> SUPPLIED RECORDS:

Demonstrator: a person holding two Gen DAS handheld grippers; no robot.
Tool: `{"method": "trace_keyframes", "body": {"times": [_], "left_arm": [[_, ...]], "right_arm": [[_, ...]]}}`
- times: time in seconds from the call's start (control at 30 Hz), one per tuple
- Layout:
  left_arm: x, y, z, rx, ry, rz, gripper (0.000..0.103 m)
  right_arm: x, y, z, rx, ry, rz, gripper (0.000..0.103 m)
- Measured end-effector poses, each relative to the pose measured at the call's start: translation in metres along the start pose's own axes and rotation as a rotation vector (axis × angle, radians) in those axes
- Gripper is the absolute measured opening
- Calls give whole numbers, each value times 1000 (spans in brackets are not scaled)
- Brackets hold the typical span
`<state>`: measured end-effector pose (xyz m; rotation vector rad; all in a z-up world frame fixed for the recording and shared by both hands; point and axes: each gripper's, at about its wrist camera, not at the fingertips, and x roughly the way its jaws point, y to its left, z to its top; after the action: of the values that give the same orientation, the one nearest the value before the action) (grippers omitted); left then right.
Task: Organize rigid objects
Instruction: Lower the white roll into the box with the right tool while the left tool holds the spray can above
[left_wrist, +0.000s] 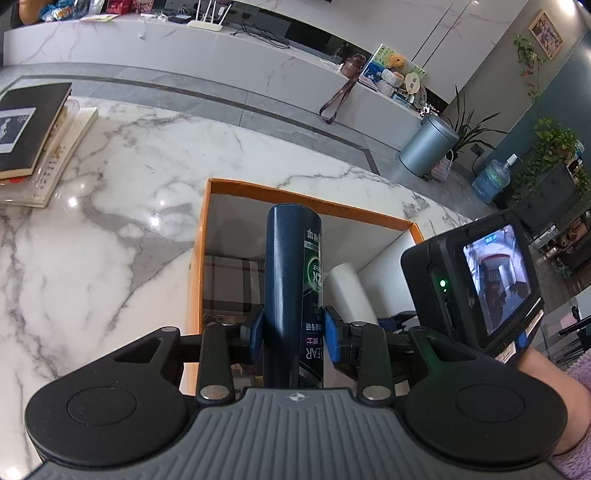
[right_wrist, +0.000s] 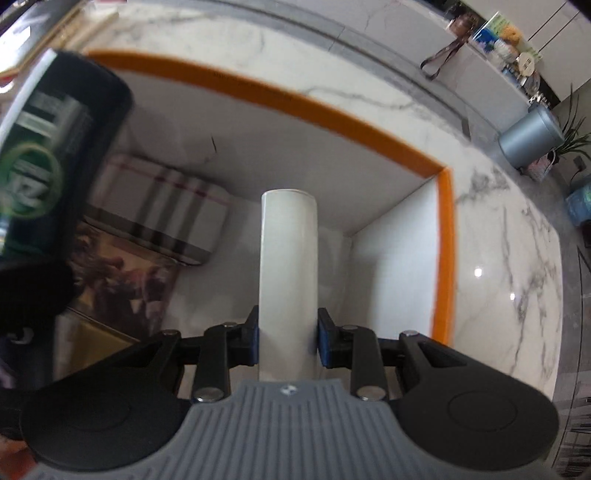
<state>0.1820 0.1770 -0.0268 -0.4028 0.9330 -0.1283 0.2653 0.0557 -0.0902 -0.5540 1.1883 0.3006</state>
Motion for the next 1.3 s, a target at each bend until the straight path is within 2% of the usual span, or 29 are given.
{"method": "trace_keyframes", "body": {"times": [0.13,0.47,0.63,0.83,1.0,1.07,1.2,1.3], "left_arm": [[5,0,2,-6,1,-7,38],[10,1,1,-12,6,1,38],[9,-1,0,-8,8,7,38],[11,-2,2,-4,8,8,38],[11,-4,3,-1,7,8,38],[11,-4,3,-2,7,9,38],[12,-5,5,-4,4,16,38],[11,-6,7,2,-6,23,38]], "right_arm": [[-2,-5,2,-16,8,42,31],[-32,-30,-6,-82,-24,233,33],[-34,-33,-13,-119,-40,257,33],[-39,-34,-17,-99,-30,353,33],[-36,-19,-19,-163,-25,312,33],[-32,-20,-18,-172,-18,309,38],[-31,-17,-19,-189,-45,323,39],[-31,-12,-16,-203,-91,290,45]]}}
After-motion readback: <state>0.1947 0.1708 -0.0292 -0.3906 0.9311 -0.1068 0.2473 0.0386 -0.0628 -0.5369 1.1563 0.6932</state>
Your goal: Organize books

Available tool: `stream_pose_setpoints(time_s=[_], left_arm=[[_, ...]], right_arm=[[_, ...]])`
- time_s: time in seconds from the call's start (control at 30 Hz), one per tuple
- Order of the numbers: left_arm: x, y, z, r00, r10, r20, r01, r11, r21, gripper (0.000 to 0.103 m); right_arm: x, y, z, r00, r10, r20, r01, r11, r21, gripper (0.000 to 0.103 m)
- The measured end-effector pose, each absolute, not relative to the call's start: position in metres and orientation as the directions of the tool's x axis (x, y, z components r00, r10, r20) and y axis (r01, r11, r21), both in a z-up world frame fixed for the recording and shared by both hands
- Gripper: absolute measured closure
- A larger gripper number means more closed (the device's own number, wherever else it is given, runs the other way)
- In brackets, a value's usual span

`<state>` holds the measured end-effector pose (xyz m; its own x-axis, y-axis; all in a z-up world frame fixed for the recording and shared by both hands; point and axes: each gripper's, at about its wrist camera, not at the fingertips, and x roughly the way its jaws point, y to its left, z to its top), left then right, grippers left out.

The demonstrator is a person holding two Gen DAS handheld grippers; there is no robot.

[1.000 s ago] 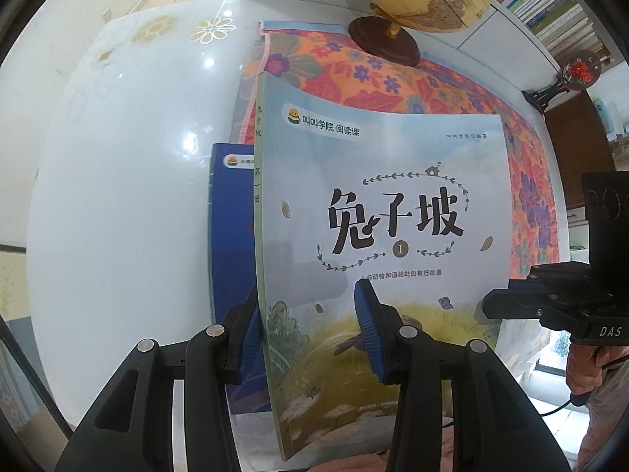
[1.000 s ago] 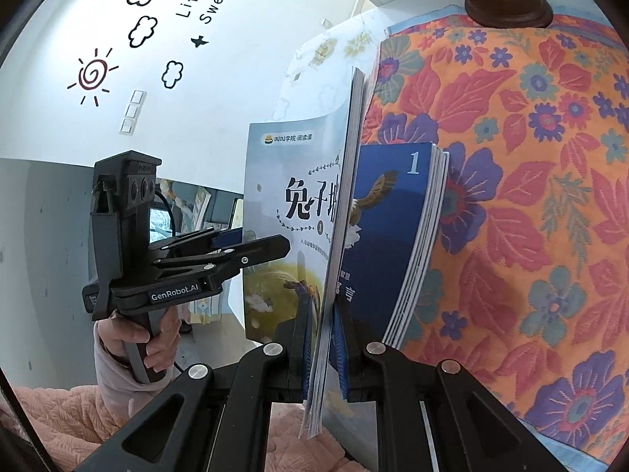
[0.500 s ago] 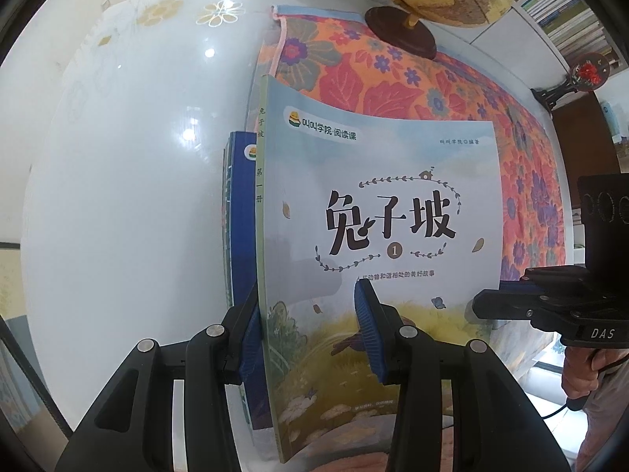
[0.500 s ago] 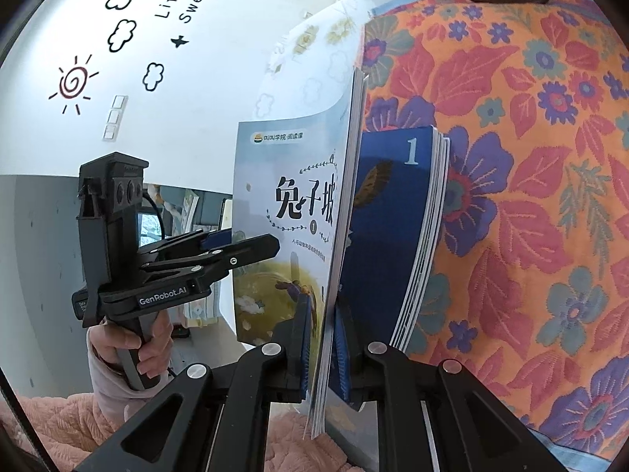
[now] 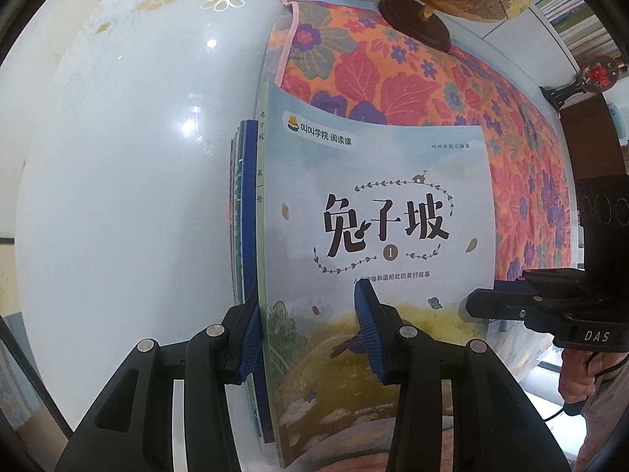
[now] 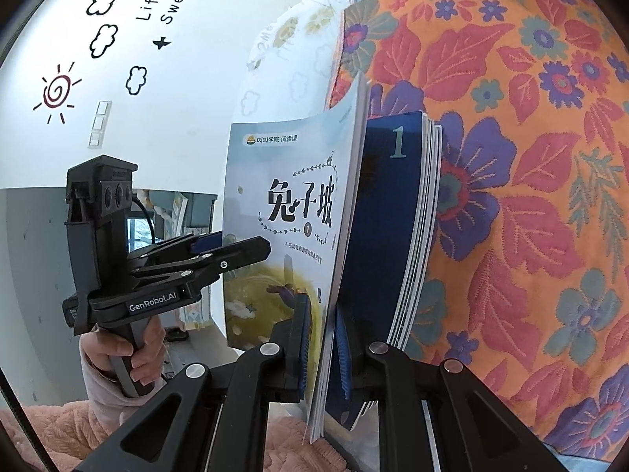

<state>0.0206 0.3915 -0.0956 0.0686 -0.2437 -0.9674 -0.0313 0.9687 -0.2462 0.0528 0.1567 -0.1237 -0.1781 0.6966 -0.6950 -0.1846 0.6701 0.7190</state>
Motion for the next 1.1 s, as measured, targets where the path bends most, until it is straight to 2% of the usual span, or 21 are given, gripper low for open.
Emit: stream_pose_setpoints(time_s=[0.53,0.67,0.97,1.1], left_arm=[[0.019,0.394,-0.101,0.062,-0.251,-0.966,-0.041,0.966,-0.254,0.061],[0.021,0.394,-0.101,0.062,-0.245,-0.967,-0.04,0.968,-0.248,0.061],[0.021,0.392,-0.101,0.063,-0.206,-0.976,-0.044,0.977,-0.209,0.059],[0.021,0.388,-0.1,0.061,-0.141,-0.988,-0.027,0.989,-0.142,0.058]], right_arm=[[0.049,0.16,-0.124,-0.172,0.661,-0.731,-0.174,0.709,0.683,0.089],[0.045,0.165,-0.128,-0.165,0.611,-0.775,-0.194,0.75,0.632,0.089],[0.041,0.175,-0.128,-0.152,0.592,-0.791,-0.2,0.766,0.611,0.089],[0.04,0.181,-0.124,-0.132,0.542,-0.83,-0.233,0.797,0.557,0.089]])
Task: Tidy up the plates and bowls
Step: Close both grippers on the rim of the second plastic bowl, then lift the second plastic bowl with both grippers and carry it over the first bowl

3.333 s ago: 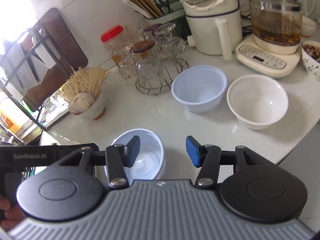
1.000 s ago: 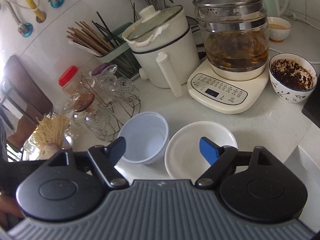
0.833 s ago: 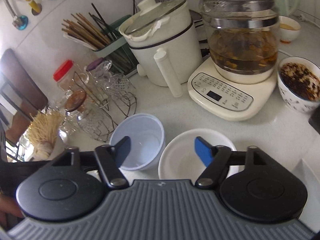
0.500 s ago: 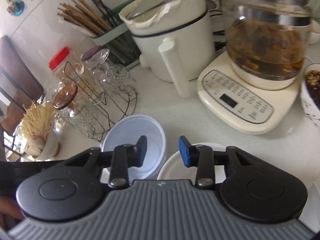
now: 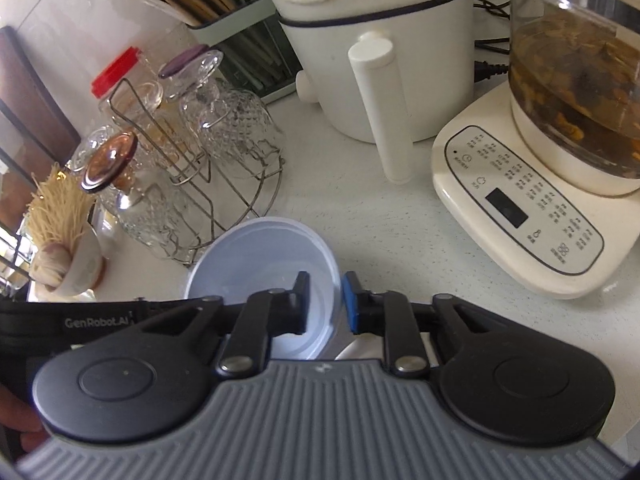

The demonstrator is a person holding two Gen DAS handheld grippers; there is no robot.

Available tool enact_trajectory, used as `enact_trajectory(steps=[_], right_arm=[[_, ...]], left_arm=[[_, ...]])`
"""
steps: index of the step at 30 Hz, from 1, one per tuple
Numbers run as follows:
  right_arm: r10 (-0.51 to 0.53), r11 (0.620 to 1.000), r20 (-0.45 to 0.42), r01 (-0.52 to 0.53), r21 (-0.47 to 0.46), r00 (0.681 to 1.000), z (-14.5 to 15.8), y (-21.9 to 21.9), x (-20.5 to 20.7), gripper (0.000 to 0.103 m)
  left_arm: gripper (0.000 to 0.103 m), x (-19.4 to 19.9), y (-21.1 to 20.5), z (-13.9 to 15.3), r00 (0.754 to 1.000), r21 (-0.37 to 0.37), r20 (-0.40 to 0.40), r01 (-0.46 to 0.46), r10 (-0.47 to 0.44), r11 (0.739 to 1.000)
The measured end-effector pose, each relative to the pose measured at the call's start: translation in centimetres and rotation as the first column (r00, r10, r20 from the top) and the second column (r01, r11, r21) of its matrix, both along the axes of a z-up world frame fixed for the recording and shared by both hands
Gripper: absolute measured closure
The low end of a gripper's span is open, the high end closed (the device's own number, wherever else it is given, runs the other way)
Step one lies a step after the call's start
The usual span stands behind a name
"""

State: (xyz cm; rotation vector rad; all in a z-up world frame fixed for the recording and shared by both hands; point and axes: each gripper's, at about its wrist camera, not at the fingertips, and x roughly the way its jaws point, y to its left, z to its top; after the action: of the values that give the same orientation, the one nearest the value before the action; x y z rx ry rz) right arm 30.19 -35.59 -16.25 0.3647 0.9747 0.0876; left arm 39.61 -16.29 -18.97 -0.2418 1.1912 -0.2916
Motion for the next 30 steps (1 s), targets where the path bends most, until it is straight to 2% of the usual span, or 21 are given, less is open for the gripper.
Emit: enact_trajectory(steps=[4, 14, 30], right_arm=[[0.017, 1.000, 0.006, -0.017, -0.008, 1.000, -0.1, 0.2, 0.1, 0.092], [0.014, 0.999, 0.014, -0.015, 0.029, 1.000, 0.2, 0.0, -0.3, 0.094], [-0.030, 0.999, 0.090, 0.029, 0.018, 0.995, 3.8, 0.7, -3.7, 0.094]], left_arm=[[0.087, 0.2, 0.1, -0.2, 1.000, -0.013, -0.006, -0.007, 0.006, 1.000], [0.087, -0.1, 0.6, 1.2, 1.000, -0.032, 0.008, -0.016, 0.016, 0.999], [0.087, -2.7, 1.3, 5.6, 0.994, -0.061, 0.101, 0.039, -0.032, 0.997]])
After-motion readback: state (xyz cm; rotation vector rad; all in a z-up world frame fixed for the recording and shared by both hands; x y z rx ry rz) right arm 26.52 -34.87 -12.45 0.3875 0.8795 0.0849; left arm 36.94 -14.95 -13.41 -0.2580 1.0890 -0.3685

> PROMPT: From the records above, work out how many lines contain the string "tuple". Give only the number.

> FINAL ANSWER: 3